ATM, we are introducing articles from external sites (personal blogs and sites by organizations) in OWN.
I know, basically we need to ask permissions from copyright owners of those articles each time we want to draw them for OWN, unless they are published under the licenses such as GFDL or CC BY-SA. But that will become strained for us OWN team.
However, most of the copyright laws contain exemptions, which allow us to draw (quote) others works legitimately under certain conditions. What are considered to 'legitimate citations' depends on each law and guideline.
So the question here is: which country's copyright law and guidelines should we refer to, when we want to draw contents from external sites for OWN?

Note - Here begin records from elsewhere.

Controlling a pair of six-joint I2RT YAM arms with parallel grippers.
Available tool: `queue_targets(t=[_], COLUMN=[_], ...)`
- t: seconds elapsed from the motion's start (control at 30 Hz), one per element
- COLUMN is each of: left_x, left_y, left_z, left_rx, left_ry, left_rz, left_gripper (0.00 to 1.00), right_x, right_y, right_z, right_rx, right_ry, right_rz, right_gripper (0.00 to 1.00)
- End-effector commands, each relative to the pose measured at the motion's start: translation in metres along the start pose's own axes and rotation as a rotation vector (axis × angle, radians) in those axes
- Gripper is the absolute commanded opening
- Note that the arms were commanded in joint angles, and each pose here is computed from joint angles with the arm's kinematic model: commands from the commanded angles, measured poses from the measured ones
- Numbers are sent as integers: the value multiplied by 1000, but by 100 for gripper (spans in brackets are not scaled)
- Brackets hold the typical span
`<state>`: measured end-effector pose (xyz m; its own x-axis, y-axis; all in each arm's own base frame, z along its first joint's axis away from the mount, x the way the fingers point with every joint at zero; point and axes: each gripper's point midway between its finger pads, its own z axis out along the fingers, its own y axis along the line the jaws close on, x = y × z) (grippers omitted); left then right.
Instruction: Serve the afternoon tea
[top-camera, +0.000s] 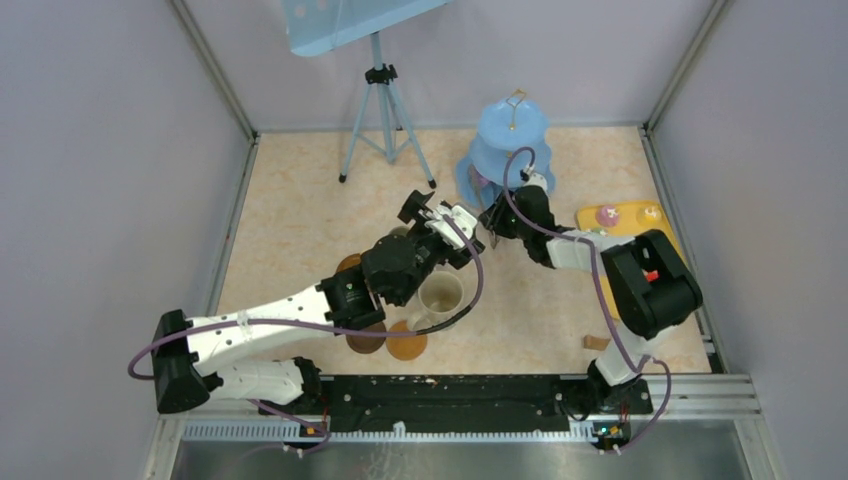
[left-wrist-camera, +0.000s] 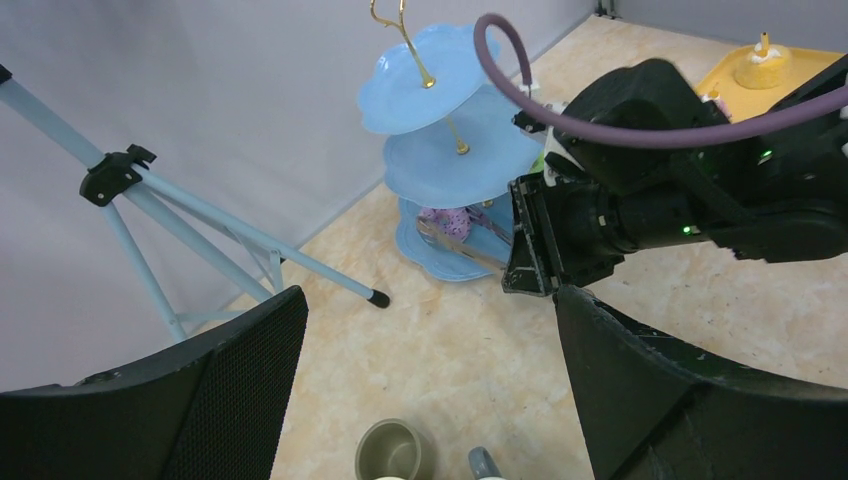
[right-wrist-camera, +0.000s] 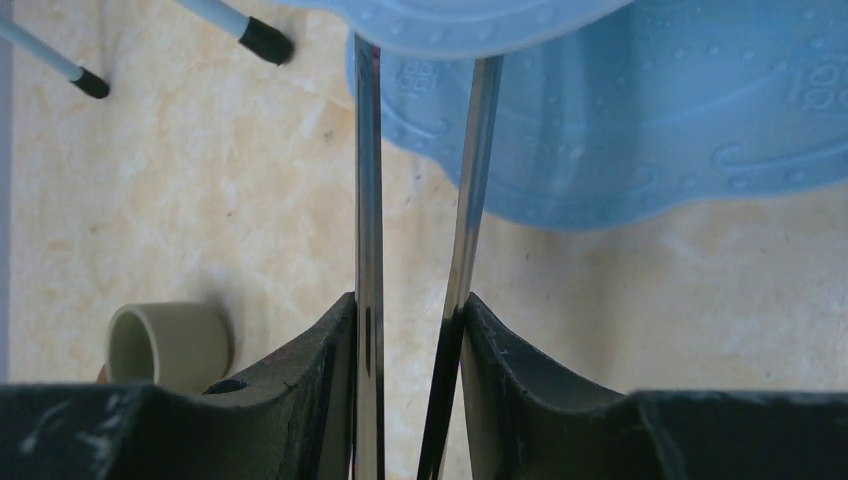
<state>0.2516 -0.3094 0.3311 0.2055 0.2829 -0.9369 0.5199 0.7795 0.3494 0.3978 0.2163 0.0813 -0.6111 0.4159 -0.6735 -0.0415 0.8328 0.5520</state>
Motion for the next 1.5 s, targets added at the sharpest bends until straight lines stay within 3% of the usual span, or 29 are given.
queue_targets(t=[0.0, 0.23, 0.53, 1.03, 1.27, 1.47], left_x=[-32, -30, -27, -23, -22, -17], left_y=[18, 20, 20, 26, 19, 10], left_z=[-6, -7, -7, -7, -3, 2], left_rx=[-36, -46, -50, -88, -61, -35], left_ry=[-87, -89, -89, -92, -70, -49], left_rz=[-67, -55, -36, 10, -8, -18], left_gripper=[99, 99, 99, 99, 99, 99], right_x=[-41, -40, -41, -21, -12, 10], right_y=[24, 11, 14, 12, 11, 0], right_z=[24, 41, 31, -10, -29, -76], right_rx=[-55, -2, -17, -31, -35, -27], right_ry=[-154, -168, -158, -71, -30, 55], right_rz=[-39, -75, -88, -99, -98, -110], right_gripper=[13, 19, 43, 51, 47, 45])
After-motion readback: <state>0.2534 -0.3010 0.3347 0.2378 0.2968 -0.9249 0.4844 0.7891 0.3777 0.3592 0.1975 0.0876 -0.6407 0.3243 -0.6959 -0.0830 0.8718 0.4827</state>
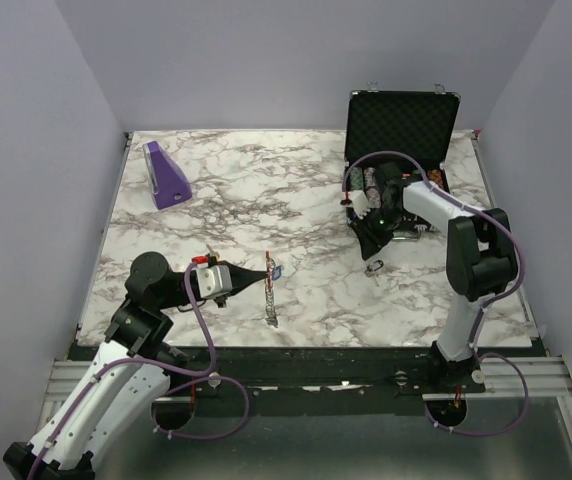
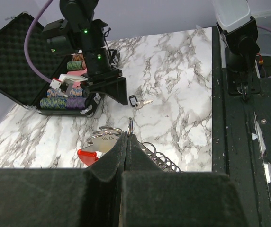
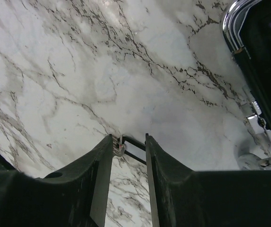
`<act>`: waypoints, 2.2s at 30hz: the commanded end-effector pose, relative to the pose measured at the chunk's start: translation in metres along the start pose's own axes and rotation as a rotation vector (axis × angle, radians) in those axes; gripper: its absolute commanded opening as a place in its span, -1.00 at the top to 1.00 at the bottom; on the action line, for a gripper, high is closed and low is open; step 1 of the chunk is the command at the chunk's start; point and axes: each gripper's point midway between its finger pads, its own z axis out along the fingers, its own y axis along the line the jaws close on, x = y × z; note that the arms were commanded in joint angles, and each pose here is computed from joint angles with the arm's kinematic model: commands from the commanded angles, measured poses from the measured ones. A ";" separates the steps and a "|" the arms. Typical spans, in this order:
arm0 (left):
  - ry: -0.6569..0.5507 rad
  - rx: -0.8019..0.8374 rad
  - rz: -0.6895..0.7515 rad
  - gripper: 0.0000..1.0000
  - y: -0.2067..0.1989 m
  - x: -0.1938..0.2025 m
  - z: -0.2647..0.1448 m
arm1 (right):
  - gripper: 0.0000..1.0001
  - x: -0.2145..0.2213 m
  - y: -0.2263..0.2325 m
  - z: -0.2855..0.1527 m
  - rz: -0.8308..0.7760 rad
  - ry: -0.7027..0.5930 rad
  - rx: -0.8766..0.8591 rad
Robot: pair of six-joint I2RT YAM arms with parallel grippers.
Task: Put the keys on the keyring
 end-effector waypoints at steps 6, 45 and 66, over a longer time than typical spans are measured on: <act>-0.011 -0.007 0.038 1.00 0.002 -0.003 0.000 | 0.14 0.014 0.010 -0.014 -0.004 0.165 -0.089; -0.007 -0.006 0.044 1.00 0.001 -0.003 -0.001 | 0.16 0.022 0.003 0.007 -0.050 0.446 -0.069; -0.004 -0.005 0.042 1.00 0.001 -0.002 -0.001 | 0.22 0.013 0.002 0.006 -0.068 0.446 -0.059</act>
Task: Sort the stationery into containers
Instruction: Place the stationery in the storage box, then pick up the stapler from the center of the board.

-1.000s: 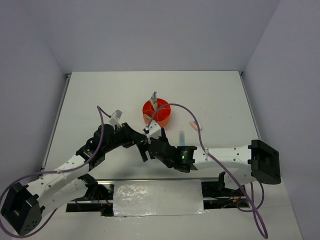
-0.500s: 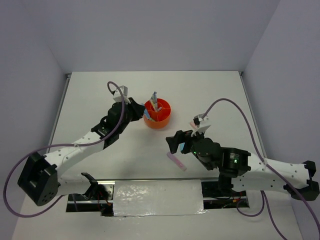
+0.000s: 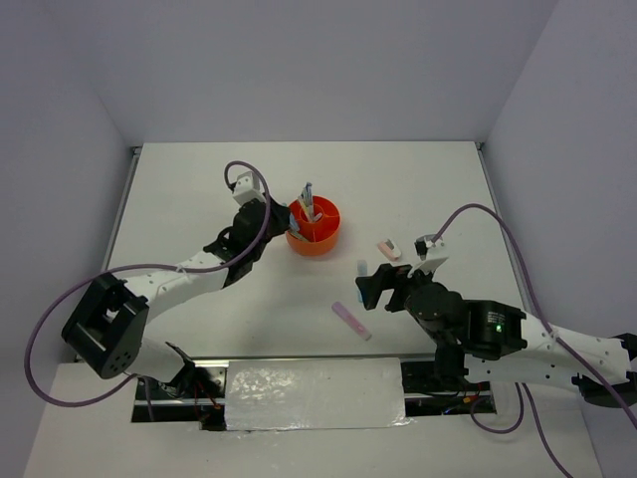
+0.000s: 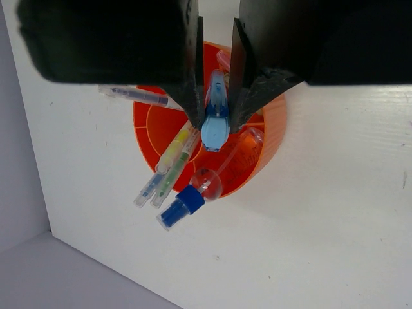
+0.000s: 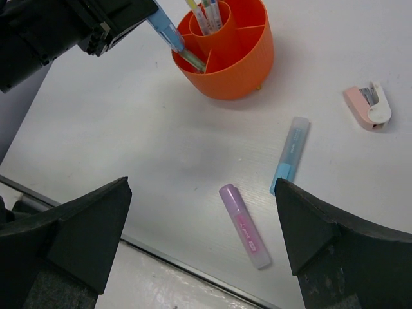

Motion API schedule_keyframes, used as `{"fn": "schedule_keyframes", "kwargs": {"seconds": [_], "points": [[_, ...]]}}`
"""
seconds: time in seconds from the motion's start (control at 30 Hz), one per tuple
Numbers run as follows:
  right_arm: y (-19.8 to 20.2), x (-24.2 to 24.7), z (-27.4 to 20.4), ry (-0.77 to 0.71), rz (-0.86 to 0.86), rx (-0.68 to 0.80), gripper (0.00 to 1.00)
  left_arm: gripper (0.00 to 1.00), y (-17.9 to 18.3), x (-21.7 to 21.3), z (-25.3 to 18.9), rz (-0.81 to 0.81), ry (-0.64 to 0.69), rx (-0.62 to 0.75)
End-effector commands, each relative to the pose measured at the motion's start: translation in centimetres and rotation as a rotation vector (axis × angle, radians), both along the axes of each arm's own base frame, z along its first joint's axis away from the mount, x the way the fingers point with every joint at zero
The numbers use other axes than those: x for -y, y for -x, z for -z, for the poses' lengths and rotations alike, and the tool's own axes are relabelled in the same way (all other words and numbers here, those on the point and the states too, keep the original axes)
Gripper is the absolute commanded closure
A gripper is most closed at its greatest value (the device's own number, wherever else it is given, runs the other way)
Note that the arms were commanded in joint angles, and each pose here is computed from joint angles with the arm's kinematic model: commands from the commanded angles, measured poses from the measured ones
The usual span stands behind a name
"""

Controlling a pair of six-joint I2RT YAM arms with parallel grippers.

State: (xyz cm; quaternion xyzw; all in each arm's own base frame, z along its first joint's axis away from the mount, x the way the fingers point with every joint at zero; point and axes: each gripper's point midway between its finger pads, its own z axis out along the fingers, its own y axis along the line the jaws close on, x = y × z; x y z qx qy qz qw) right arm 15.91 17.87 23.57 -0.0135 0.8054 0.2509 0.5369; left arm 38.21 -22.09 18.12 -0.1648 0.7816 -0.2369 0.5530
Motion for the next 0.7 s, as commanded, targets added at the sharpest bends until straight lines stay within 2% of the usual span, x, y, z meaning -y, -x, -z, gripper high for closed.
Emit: {"fn": "schedule_keyframes", "kwargs": {"seconds": [0.0, 0.1, 0.17, 0.37, 0.57, 0.63, 0.67], "points": [[-0.3, 1.0, 0.8, 0.028, 0.042, -0.005, 0.00, 0.91, -1.2, 1.2, -2.1, 0.000, 0.081, 0.065], [-0.3, 1.2, 0.6, 0.028, 0.047, -0.005, 0.00, 0.88, -1.3, 1.3, -1.1, -0.007, 0.086, 0.042], [-0.2, 1.2, 0.4, 0.019, 0.042, -0.003, 0.00, 0.79, -1.1, 1.3, -0.4, -0.002, 0.091, 0.038], [-0.1, 0.9, 0.4, 0.016, 0.027, 0.000, 0.00, 0.28, -0.4, 1.4, -1.2, 0.019, 0.120, 0.059], [-0.6, 0.9, 1.6, 0.062, 0.064, -0.035, 0.00, 0.15, 0.9, 0.6, -3.4, 0.024, 0.157, 0.089], [-1.7, 1.4, 2.8, 0.103, 0.104, -0.077, 0.00, 0.12, 1.7, -0.1, -3.1, 0.011, 0.136, 0.052], [-2.2, 1.5, 3.4, 0.114, 0.110, -0.101, 0.00, 0.02, 2.2, -0.5, -4.1, 0.012, 0.135, 0.053]]}}
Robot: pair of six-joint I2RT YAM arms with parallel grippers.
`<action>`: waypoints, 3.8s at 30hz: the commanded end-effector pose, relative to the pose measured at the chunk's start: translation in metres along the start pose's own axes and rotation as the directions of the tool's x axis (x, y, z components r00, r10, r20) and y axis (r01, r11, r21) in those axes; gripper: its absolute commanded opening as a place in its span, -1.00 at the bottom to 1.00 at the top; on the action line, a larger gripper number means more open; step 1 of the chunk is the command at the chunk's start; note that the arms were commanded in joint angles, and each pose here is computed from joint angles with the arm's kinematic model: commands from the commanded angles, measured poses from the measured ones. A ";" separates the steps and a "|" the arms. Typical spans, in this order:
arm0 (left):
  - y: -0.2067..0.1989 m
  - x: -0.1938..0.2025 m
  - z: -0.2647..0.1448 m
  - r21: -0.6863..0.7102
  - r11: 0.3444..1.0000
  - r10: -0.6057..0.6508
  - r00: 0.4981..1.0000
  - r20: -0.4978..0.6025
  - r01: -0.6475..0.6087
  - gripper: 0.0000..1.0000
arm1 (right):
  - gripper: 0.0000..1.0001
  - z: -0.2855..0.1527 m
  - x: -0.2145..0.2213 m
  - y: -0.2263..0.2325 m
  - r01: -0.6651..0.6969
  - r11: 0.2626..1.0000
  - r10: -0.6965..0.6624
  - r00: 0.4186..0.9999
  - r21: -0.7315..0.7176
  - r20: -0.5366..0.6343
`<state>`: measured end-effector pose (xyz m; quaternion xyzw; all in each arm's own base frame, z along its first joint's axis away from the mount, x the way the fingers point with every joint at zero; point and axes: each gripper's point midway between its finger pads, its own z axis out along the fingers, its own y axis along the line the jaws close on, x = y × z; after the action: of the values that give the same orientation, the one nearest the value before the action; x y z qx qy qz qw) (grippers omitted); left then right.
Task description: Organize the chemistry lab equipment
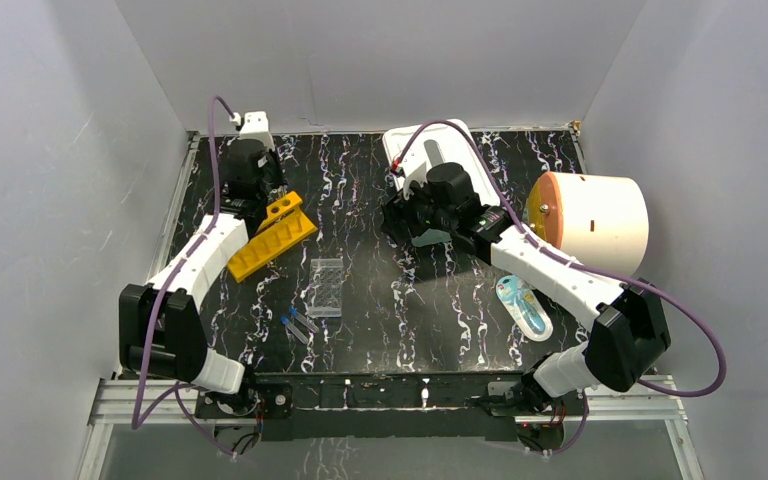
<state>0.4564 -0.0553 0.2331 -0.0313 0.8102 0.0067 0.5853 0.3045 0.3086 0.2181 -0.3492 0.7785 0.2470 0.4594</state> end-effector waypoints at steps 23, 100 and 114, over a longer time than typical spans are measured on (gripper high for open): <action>0.013 0.022 0.015 -0.081 0.994 -0.064 0.994 0.094 0.071 -0.80 | 0.60 -0.009 -0.020 -0.016 -0.012 0.999 0.008 0.997 0.048 0.074; 0.076 -0.113 -0.230 -0.259 0.870 -0.394 0.907 0.147 0.420 0.96 | -0.19 0.091 0.052 0.230 0.205 0.962 -0.239 0.951 -0.179 -0.197; 0.080 -0.120 -0.236 -0.263 0.884 -0.357 0.921 0.156 0.387 0.97 | -0.42 0.140 0.107 0.240 0.274 0.955 -0.295 0.880 -0.110 -0.372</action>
<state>0.2732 0.0098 0.4083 -0.2700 0.7569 -0.0026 0.5951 0.1474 0.5200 0.0637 -0.5272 0.7809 0.1400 0.3044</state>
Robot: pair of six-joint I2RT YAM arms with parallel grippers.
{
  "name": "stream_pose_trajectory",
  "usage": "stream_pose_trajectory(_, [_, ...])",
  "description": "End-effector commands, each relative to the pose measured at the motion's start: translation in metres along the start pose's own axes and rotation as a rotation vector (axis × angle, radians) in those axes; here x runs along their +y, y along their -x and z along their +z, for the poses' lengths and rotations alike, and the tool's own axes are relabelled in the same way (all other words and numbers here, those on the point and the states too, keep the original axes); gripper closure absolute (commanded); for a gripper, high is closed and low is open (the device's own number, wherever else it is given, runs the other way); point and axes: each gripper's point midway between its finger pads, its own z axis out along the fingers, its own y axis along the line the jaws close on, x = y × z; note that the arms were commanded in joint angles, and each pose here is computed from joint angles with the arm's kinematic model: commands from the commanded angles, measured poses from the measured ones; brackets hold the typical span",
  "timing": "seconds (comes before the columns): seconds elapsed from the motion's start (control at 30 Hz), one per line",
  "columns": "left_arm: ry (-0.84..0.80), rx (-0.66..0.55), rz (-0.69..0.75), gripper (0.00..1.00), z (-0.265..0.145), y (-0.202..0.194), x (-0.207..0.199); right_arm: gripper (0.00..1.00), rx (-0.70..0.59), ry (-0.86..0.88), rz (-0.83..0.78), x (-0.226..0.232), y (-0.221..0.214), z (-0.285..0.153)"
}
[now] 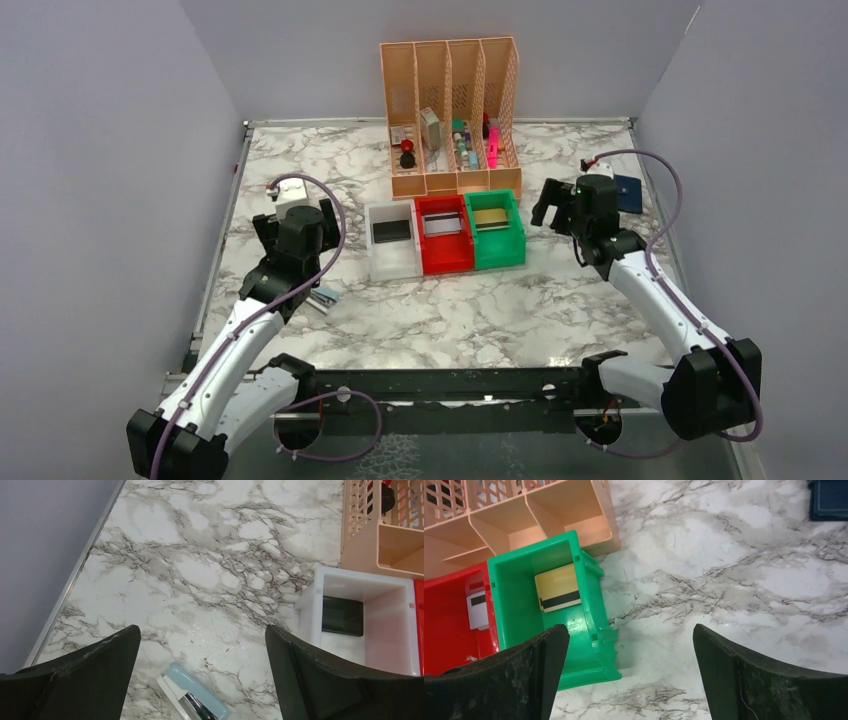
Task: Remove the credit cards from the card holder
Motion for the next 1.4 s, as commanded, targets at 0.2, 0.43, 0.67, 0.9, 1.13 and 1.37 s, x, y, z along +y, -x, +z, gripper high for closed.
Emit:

* The authors of original articles live in various countries. * The external sites are hosted in various countries. * (ATM,)we are using berlios.de for editing OWN. * OWN is published primarily on news.o.o. * PDF and Wiki versions of OWN are put on en.o.o. * Translated OWN are published on $LANG.o.o. * Greek editions are also published on http://own.opensuse.gr/ , which is run by Greek community (?) [1]. * Infrastructures for openSUSE project are owned and run by Novell, which exists in USA. * Editors of OWN live in various countries. * The current editor in chief (Sascha) lives in Germany. * Translators of OWN live in various countries (ATM, only ja and gr are active so that most of them live in Japan or Greece).
Now you might understand why this issue is so complex.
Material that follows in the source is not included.